The electrodiagnostic approach may be tempered by comparing side-to-side H-reflexes in the anatomical position with each other and with normal values, as a clue to radiculopathic involvement. It is also useful to seek additional electromyography (EMG) findings cephalad to the piriformis muscle, as well as in the muscle itself, as the S₁ and S₂ fibers that innervate the piriformis muscle do not pass under it. Unfortunately, nature has missed an opportunity for a feedback loop here, as with pronator syndrome, for if the innervation of these muscles passed below them, spasm would reduce their stimulus for further tightening, limiting compression of the sciatic and median nerves, respectively.
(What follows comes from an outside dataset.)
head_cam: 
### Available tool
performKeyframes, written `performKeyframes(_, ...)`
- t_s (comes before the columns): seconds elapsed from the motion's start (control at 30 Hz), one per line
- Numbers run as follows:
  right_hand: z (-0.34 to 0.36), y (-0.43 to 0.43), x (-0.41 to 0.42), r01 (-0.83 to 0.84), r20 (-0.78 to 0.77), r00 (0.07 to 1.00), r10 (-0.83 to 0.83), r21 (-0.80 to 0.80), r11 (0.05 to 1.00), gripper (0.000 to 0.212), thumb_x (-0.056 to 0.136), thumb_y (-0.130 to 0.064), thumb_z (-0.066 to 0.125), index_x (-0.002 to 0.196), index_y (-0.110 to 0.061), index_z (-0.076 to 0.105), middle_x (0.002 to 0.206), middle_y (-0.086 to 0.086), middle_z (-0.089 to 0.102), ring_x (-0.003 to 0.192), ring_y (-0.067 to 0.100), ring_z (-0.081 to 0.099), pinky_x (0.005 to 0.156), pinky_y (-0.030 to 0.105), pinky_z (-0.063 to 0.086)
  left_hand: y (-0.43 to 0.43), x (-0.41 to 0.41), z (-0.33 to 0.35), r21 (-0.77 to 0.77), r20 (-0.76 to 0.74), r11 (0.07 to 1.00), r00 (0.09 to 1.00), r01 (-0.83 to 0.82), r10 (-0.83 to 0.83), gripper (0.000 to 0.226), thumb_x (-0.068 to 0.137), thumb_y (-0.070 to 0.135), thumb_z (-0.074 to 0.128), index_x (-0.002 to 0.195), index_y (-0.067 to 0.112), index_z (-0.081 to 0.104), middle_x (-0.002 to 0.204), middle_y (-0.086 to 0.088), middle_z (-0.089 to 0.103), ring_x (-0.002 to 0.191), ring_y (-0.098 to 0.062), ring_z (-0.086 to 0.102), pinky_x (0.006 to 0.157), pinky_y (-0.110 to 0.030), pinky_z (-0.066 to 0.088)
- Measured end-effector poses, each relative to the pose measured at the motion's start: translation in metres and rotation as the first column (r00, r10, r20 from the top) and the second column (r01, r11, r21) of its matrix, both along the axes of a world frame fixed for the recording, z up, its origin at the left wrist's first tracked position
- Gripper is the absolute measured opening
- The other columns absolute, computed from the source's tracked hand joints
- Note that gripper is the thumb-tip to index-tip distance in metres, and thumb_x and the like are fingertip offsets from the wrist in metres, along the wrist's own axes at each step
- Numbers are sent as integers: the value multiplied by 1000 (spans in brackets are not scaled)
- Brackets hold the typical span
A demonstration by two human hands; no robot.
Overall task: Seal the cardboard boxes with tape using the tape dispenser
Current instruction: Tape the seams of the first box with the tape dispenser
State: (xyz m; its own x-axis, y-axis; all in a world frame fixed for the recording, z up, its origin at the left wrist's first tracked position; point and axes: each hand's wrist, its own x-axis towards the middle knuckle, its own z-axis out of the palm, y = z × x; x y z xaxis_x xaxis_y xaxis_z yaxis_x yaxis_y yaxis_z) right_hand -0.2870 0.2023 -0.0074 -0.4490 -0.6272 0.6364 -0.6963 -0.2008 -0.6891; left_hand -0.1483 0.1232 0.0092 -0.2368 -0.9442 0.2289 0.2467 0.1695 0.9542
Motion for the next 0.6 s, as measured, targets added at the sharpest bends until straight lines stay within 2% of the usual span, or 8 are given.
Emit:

Findings from EMG suggestive of piriformis syndrome may be confined to one branch of the sciatic nerve with no involvement of the hamstrings, glutei, piriformis or tensor fascia latae. Further, discrepancy in the sural sensory nerve action potentials, with reduction in the amplitude on the affected side, is consistent with the clinical diagnosis of piriformis syndrome in the context of the usual clinical criteria – sciatica, pain worsened by sitting, and tenderness in the mid-buttock. Attempts to use a 50% reduction in sural sensory nerve action potentials as a criterion for piriformis syndrome indicate that it only correlates in 30% with the FAIR test. However, placing pickups on the peroneus longus and stimulating just behind the fibular head produces a peroneal H-reflex more than 80% of the time.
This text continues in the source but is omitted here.